> TASK PROMPT:
Take from the entries below the stretch from the line with "Practice. Spot the black" through the line with "<point>23,186</point>", and return it exactly, leaving the pictures out.

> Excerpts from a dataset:
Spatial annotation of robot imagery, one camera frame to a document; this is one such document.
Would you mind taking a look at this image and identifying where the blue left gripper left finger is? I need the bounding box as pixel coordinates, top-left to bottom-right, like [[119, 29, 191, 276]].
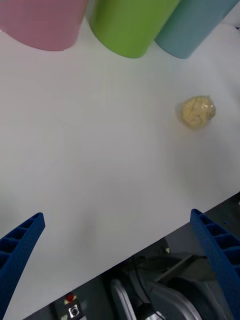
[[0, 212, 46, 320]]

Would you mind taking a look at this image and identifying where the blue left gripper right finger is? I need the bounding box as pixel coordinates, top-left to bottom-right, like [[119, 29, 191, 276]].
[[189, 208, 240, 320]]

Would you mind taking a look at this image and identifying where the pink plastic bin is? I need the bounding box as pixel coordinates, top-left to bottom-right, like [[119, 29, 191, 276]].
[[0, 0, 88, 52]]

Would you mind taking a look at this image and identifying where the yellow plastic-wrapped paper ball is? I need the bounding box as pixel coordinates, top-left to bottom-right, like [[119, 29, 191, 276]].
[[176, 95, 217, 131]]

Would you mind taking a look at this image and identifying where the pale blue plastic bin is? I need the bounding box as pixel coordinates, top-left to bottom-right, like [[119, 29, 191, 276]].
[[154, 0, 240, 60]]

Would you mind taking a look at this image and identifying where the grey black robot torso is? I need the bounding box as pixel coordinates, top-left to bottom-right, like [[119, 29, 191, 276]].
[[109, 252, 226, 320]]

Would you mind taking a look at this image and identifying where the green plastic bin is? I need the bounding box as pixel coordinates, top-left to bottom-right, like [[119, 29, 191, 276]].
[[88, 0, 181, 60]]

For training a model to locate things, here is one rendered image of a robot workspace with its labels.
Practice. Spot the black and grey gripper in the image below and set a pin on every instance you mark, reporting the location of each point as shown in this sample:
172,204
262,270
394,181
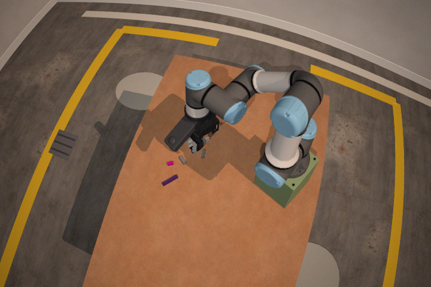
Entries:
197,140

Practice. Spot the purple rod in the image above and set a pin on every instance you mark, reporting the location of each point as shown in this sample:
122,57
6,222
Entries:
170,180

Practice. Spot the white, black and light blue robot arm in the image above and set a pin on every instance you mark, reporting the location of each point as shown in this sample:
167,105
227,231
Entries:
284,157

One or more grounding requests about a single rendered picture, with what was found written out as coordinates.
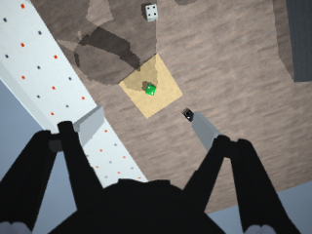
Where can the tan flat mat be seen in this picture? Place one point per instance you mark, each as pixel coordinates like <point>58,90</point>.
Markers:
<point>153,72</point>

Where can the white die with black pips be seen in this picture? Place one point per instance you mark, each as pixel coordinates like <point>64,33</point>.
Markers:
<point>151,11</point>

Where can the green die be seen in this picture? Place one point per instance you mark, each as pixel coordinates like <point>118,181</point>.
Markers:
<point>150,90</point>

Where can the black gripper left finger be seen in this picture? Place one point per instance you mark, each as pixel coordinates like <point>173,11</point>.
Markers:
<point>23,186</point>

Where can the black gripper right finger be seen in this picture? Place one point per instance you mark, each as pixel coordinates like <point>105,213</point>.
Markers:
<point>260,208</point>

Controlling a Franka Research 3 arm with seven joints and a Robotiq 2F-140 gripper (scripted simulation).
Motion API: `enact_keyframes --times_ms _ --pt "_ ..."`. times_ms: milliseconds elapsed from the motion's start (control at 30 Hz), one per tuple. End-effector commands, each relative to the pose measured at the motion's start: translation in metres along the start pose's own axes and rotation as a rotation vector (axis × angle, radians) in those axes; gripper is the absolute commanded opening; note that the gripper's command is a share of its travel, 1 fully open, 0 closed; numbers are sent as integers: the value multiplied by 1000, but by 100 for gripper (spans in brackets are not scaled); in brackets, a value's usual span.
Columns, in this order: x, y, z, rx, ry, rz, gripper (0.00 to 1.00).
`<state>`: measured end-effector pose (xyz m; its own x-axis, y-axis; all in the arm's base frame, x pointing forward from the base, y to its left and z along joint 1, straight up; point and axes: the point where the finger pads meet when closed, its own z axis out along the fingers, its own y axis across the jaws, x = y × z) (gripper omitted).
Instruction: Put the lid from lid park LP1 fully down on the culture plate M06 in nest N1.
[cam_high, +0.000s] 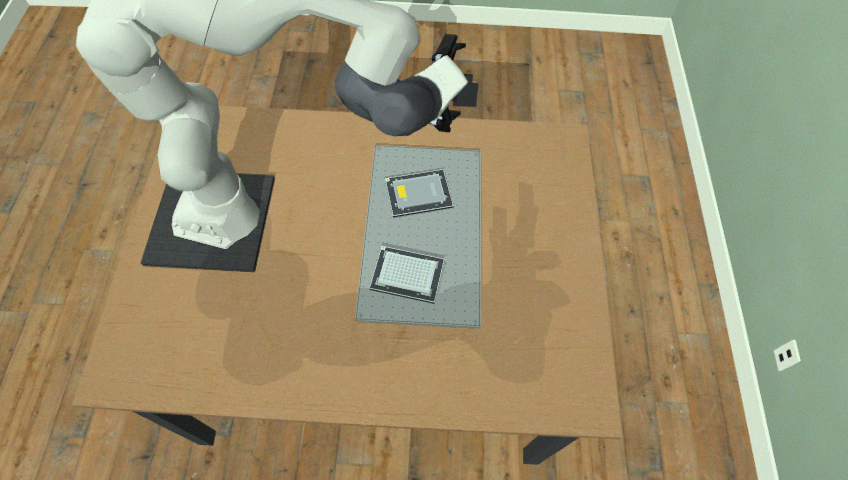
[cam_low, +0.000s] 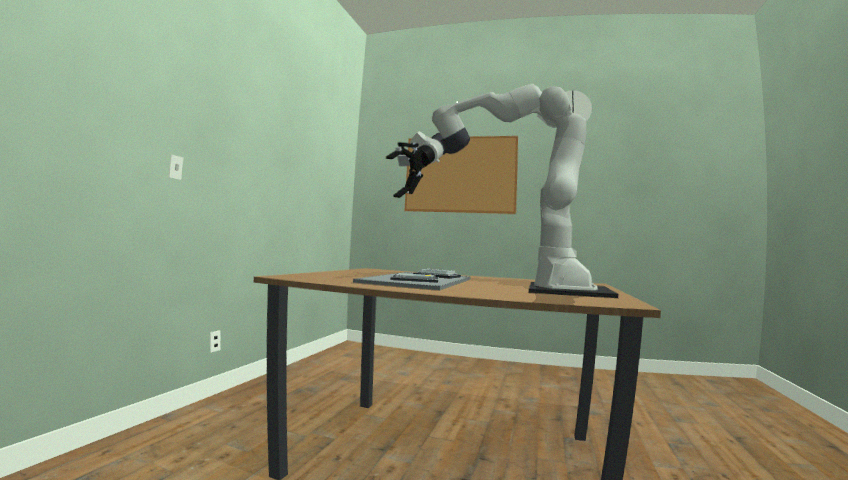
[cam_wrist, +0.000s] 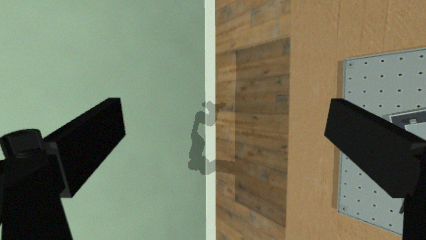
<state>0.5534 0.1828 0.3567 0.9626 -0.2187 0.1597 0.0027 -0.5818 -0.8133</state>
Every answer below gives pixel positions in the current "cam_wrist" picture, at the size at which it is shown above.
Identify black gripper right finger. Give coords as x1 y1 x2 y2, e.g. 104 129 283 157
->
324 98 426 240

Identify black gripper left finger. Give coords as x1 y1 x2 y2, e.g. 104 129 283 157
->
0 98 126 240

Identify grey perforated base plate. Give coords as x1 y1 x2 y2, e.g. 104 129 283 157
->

> EXERCISE RESPONSE:
Practice. Spot the black and grey gripper in the image below and set a pin on every instance you mark, reporting the location of each point as shown in this sample:
172,204
262,270
394,181
Entries:
197,140

Practice. Spot the purple rod in the image above and set a pin on every instance you mark, reporting the location of each point as shown in this sample:
122,57
6,222
Entries:
170,180

Practice. Spot the white, black and light blue robot arm in the image above and set a pin on every instance you mark, reporting the location of each point as shown in this sample:
167,105
227,231
Entries:
284,157

One or more grounding requests about a single rendered picture, with what was found written out as coordinates.
Where can the tan flat mat be seen in this picture? Place one point per instance you mark, each as pixel coordinates like <point>58,90</point>.
Markers:
<point>153,72</point>

Where can the white die with black pips be seen in this picture? Place one point per instance you mark, each as pixel coordinates like <point>64,33</point>.
Markers:
<point>151,11</point>

Where can the green die be seen in this picture? Place one point per instance you mark, each as pixel coordinates like <point>118,181</point>.
Markers:
<point>150,90</point>

Where can the black gripper left finger be seen in this picture? Place one point per instance you mark, each as pixel coordinates like <point>173,11</point>.
Markers:
<point>23,186</point>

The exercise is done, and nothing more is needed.